■ TASK TO CARRY OUT ■
In the data below, find every line that has the string "black", and copy it.

Segment Start: WORKING DATA

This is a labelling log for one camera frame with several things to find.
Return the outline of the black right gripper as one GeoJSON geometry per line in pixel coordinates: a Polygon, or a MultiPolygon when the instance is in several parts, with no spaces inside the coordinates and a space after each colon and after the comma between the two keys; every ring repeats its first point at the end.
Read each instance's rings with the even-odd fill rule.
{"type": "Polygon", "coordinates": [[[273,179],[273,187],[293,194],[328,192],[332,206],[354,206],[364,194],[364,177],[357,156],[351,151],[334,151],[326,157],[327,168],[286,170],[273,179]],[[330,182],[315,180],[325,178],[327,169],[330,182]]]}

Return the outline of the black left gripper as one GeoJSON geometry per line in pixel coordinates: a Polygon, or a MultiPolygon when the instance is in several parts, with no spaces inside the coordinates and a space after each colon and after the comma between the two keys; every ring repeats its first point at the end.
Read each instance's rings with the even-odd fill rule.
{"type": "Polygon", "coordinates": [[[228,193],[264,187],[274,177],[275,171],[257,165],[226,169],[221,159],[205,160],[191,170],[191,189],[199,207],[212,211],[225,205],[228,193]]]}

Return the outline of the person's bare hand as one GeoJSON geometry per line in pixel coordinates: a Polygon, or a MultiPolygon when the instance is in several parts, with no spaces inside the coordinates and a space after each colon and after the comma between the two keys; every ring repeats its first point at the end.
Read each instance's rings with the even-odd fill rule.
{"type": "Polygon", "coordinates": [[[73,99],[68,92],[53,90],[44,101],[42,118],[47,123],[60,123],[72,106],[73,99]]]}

Segment End: WORKING DATA

■ RESPONSE ■
Return the outline of the black right gripper as one GeoJSON geometry per line in pixel coordinates: a Polygon, or a MultiPolygon when the instance is in several parts, with no spaces inside the coordinates and a space after each colon and after the comma between the two keys; every ring repeats its first point at the end.
Return the outline of the black left gripper as one GeoJSON geometry per line in pixel coordinates: a Polygon, or a MultiPolygon when the instance is in several parts, with no spaces inside the coordinates and a space after each colon and after the comma between the two keys; every ring repeats its first point at the end.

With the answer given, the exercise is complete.